Use the fullauto --always option to launch the job on any and all available queues. For example, at NCSA it might submit three jobs (fastqueue, highqueue, compute) depending on the requirements. When a job in one queue starts, the others will be killed off. This behaviour is a consequence of the heterogenous nature of the clusters. NCSA IA-64 is a mix of 1300 and 1500 MHz nodes; if a user specifies a particular MHz, then only jobs appropriate to that queue would be submitted.
Fullauto calls MCP; the user does not have to run MCP separately; however, MCP can be used to select resources automatically using manually generated scripts. See the MCP section for more information.

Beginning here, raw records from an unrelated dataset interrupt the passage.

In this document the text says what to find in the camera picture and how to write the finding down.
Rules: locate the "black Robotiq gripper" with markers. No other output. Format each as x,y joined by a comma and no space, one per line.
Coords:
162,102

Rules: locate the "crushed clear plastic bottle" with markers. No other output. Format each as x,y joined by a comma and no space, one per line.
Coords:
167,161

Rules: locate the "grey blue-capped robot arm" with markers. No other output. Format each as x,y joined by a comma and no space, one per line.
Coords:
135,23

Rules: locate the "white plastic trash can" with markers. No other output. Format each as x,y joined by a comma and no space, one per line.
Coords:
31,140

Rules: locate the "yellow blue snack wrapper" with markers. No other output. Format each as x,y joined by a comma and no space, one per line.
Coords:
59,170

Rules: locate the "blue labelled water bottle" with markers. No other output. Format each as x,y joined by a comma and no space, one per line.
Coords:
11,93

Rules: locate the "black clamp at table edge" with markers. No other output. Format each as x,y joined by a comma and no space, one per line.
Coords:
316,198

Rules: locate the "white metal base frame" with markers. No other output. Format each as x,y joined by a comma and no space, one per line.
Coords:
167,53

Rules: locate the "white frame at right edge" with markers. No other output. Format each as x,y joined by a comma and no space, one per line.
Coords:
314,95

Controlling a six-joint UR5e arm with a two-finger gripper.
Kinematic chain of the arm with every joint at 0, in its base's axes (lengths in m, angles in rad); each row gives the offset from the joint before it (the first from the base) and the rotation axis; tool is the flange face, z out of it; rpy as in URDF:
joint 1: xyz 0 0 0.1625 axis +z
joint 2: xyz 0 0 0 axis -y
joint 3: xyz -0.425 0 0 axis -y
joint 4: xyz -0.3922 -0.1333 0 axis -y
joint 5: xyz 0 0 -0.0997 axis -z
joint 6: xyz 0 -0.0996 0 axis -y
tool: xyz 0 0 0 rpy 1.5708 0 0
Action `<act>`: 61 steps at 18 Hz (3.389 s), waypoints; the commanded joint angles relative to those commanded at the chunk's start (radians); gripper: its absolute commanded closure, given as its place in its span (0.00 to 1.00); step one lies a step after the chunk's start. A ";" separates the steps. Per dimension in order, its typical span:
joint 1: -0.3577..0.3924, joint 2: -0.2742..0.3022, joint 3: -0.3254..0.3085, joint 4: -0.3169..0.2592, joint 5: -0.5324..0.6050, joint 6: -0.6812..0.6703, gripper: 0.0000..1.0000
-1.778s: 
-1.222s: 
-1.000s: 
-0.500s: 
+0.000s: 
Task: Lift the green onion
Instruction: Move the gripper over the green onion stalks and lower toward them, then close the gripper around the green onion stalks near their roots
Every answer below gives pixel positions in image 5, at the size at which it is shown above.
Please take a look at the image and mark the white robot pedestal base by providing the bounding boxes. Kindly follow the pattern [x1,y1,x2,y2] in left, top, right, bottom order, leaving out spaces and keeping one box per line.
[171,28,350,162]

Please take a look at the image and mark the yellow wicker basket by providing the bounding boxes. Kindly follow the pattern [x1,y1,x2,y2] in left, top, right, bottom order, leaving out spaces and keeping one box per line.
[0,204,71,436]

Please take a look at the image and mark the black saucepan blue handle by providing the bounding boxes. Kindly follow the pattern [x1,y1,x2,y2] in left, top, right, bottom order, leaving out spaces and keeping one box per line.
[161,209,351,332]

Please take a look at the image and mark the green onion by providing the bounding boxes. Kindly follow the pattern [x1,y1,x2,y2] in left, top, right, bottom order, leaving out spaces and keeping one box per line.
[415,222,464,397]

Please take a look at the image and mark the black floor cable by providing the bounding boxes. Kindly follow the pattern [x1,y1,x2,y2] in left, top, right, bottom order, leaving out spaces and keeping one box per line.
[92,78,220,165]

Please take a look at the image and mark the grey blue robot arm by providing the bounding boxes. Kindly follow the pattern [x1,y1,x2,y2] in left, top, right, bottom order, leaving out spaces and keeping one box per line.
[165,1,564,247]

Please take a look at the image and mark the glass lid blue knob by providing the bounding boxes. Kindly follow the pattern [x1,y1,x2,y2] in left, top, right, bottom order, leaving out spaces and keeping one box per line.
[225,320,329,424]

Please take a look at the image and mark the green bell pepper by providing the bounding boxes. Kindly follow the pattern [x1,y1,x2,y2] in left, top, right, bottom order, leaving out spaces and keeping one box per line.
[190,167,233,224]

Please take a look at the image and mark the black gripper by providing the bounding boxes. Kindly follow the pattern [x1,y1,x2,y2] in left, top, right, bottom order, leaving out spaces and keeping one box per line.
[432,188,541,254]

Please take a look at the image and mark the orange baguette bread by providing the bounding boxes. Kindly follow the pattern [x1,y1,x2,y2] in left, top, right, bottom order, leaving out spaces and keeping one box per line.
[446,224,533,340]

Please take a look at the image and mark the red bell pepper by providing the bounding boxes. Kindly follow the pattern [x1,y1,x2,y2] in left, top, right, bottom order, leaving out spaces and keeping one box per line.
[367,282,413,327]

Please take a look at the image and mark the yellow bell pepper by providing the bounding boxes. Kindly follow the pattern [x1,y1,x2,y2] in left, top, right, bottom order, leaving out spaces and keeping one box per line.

Unprompted remote commands provide for smoother running of MCP than prompted commands. In order to use unprompted commands, user can either set up passwordless ssh with a ssh-agent, or use grid-proxy-init and gsissh (where available). To specify the path to ssh and scp that do not require passwords, set the environment variables MCPSSH and MCPSCP.
export MCPSSH=/usr/bin/gsissh
export MCPSCP=/usr/bin/gsiscp
Since there may be a long delay before job start, use the screen utility to run MCP sessions in the background (See example commands).
To see all attributes of autojob.py, including machines and queues where fullauto/MCP will run, use --attributes.
/usr/local/apps/mcp)./fullauto.py --attributes Use the fullauto --debug option for debugging. This option is passed on to MCP for extensive debugging information.